As if struck, Veronya and Fanya froze, shied away, and let the entire file pass. The fact that they were dressed too nicely had probably offended the prisoners.
Now they felt self-conscious about going to the prison. And they were dissuaded from going to the center by amiable passersby with revolutionary joy on their face: the regime rules there and you should go to the worker and army districts instead. So the young women headed over the Fontanka.
Their expectations were vindicated. Soon they began to hear gunfire: a few adolescents ran past them, firing shiny new black pistols in the air and immediately reloading them from their pockets as they went, something they’d picked up somewhere!
Soon they did see a rally. A student with an officer’s saber strapped on climbed onto a firm mound of snow and spoke very well about freedom, although it was impossible to determine his party orientation—maybe ours, but maybe SR. Listening to him were a few dozen quite random people— wounded soldiers, lower middle-class people, one official. The young women could have stayed and spoken as well, and maybe debated with the student, but now that they had abandoned their own island and duty anyway, they wanted to see more, to take it in and move!
So on they went, on they went.
There was a little scene by a building: a pale man in civilian dress with white hands pressed to his chest was standing there and opposite him was a cluster of about a dozen people of various sorts. Someone shouted, “Let’s take him, comrades!” But a lady asked, “But will you take him to the State Duma?” “We know where we’ll take him!” they shouted at her. While they were talking, the pale man dashed through a gateway, into a courtyard. And the entire bunch went after him, shouting. A shot rang out and the lady on the sidewalk explained to the young women that this was a young policeman who had changed clothes and who lived on their courtyard.
The young women cringed: this was the first death they’d come close to seeing.
Right then there were shouts:
“Ah, the jig’s up! Filthy coppers, black hundreds!”
They walked on. Across the Fontanka it was even livelier. There was another rally—from an unharnessed horse-cart, and with several speakers now. But the young women didn’t stop. They knew perfectly well what was being said here, and they wanted to see and even act.

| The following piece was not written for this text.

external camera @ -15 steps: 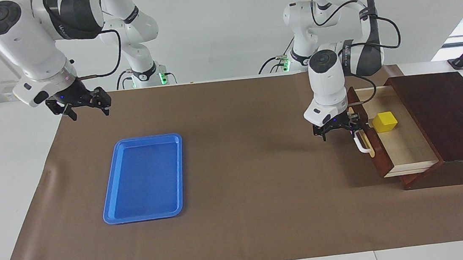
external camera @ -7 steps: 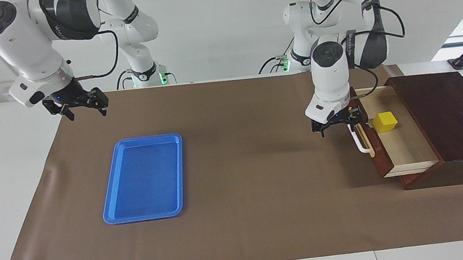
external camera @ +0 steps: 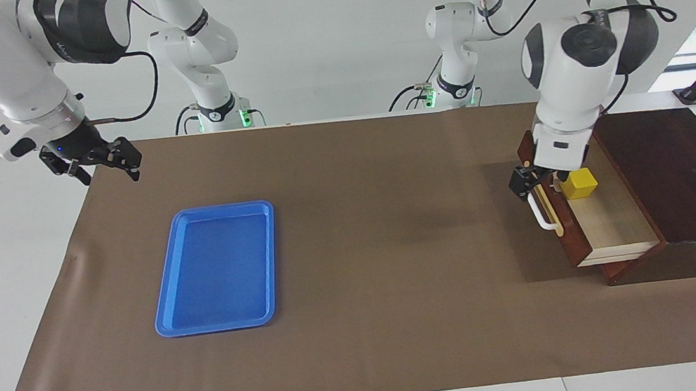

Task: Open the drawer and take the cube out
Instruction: 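Release the handle and lower the left gripper into the drawer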

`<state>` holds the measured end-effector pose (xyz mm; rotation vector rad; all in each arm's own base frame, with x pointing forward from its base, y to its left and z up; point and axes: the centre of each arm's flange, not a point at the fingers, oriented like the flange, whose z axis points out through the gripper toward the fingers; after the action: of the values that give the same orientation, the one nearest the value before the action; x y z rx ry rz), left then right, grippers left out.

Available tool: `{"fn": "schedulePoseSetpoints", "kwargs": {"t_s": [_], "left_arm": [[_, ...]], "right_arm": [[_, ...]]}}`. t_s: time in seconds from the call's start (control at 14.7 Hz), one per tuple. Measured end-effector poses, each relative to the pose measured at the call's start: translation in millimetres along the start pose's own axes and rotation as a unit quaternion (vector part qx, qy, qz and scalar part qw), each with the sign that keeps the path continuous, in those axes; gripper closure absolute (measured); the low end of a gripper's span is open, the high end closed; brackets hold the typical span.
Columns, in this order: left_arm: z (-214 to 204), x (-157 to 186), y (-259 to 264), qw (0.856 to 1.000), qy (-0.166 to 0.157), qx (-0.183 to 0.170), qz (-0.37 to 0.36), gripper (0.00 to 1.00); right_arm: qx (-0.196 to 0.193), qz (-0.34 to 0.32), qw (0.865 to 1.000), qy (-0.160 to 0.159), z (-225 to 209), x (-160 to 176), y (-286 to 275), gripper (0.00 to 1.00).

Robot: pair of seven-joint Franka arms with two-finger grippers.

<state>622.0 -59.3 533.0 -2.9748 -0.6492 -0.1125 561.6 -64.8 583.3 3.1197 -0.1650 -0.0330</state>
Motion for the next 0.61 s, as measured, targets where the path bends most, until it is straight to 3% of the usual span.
{"fn": "schedulePoseSetpoints", "kwargs": {"t_s": [0.2,0.41,0.61], "left_arm": [[-11,17,-51,0.990,-0.005,0.000,-0.142,0.00],[-10,20,-67,0.960,-0.009,0.007,-0.280,0.00],[-3,16,-70,0.925,-0.014,0.013,-0.381,0.00]], "right_arm": [[0.000,0.077,0.997,0.006,0,1,-10,0.00],[0.001,0.170,0.985,0.007,2,2,-27,0.00],[0.001,0.262,0.965,0.006,2,1,-52,0.00]]}}
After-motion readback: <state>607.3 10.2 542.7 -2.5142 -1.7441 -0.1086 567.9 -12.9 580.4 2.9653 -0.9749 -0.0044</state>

Here was joy! People were carrying bolts of red bunting out of a dry goods store, and clearly they hadn’t bought it. Straight from the threshold they threw the bolts at the public so that they flew over their heads and came unwound, and then fell on someone’s shoulders or on the pavement. Everyone ran for the bunting and tore at it as if it were more precious than bread. Some carried entire pieces farther on to pass out while the rest ripped it up right there, and someone even took pins from the dry goods store.
How was it the young women hadn’t had that idea before? Now they made large rosettes for their chest and coat. Some made bows, some ribbons. But Fanechka also tore off a long wide ribbon and pinned it slantwise across her shoulder, the way Tsarist dignitaries wore their insignia. Funny!
Some took it for banners, some made red cockades for their caps, and some snatched a scrap and fastened it to a soldier’s bayonet—and he liked that and carried it like that, and everyone shouted loudly.
From that spot, from the passing out of red fabric, when they themselves and all the people around them became colorful, and no one chased the red or came down on them with whips, it was as if everything around them had begun to sing and change with great joy.